Report, from the records below, every line where the word "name" appears.

* _Records from a dataset_
::::::::

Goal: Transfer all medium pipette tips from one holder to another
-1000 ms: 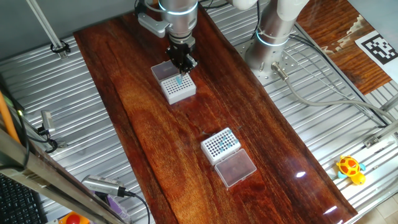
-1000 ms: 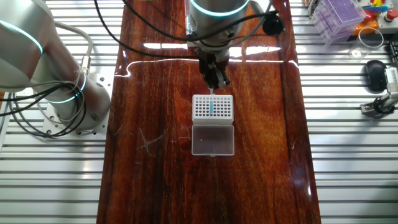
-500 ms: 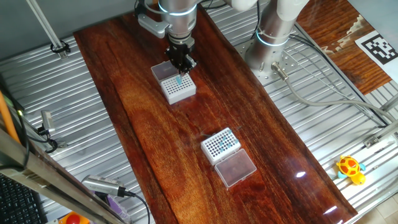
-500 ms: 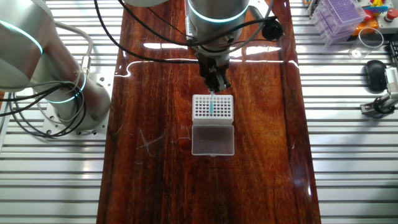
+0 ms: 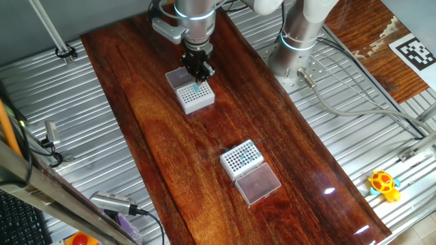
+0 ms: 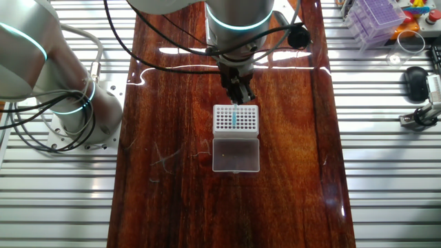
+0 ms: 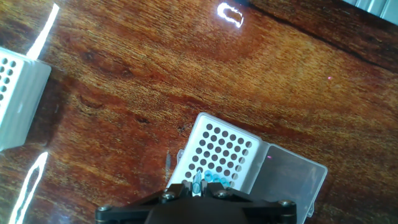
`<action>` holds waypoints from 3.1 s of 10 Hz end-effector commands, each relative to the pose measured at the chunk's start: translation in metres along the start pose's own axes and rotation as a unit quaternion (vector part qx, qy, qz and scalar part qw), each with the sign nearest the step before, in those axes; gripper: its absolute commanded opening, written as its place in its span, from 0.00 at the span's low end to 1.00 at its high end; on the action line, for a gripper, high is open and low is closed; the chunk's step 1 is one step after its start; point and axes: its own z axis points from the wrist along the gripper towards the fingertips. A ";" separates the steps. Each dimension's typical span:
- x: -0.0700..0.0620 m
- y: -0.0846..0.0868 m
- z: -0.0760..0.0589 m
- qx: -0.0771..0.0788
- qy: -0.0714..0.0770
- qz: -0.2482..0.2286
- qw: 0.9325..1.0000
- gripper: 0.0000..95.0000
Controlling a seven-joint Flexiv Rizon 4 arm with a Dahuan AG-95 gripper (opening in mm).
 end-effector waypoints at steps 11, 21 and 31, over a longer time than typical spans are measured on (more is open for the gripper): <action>0.001 -0.001 0.007 0.003 -0.003 -0.003 1.000 0.00; 0.005 -0.002 0.006 -0.004 -0.006 -0.006 1.000 0.00; 0.003 0.000 0.008 -0.006 -0.006 -0.005 1.000 0.00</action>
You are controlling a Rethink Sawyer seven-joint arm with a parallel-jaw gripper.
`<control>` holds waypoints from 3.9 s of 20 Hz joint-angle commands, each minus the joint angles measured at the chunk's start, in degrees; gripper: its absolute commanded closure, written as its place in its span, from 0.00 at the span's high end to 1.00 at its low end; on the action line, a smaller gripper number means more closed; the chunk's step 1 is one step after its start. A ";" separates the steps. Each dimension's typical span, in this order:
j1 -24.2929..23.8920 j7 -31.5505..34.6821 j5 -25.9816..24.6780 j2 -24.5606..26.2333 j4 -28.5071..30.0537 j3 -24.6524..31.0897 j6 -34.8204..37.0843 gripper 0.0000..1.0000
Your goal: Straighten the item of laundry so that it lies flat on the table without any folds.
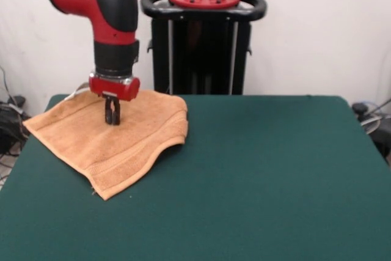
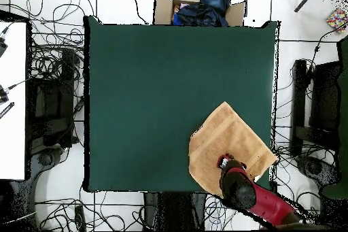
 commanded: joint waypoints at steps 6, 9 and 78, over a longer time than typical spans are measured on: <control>11.06 8.44 8.51 4.16 -11.97 1.55 8.70 0.00; 13.22 8.44 8.91 7.53 -13.17 0.24 9.53 0.00; -5.82 12.21 32.98 47.65 -16.58 23.03 26.43 0.00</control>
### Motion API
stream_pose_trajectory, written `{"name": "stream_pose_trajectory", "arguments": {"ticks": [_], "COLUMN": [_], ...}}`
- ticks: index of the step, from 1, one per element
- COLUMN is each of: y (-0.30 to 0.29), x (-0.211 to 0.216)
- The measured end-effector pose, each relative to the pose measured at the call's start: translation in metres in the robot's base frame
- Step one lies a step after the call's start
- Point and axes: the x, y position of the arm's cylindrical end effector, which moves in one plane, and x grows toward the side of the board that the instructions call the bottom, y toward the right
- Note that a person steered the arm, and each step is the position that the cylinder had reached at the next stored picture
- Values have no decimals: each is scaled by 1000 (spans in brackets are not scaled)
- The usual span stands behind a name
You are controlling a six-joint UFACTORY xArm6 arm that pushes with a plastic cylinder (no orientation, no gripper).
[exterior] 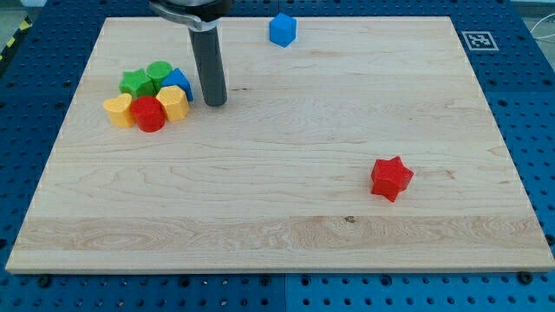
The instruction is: Point your arm towards the red star
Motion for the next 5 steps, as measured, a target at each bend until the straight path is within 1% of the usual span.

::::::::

* _Task response_
stream_pose_trajectory, written `{"name": "stream_pose_trajectory", "arguments": {"ticks": [_], "COLUMN": [_], ...}}`
- The usual span stands behind a name

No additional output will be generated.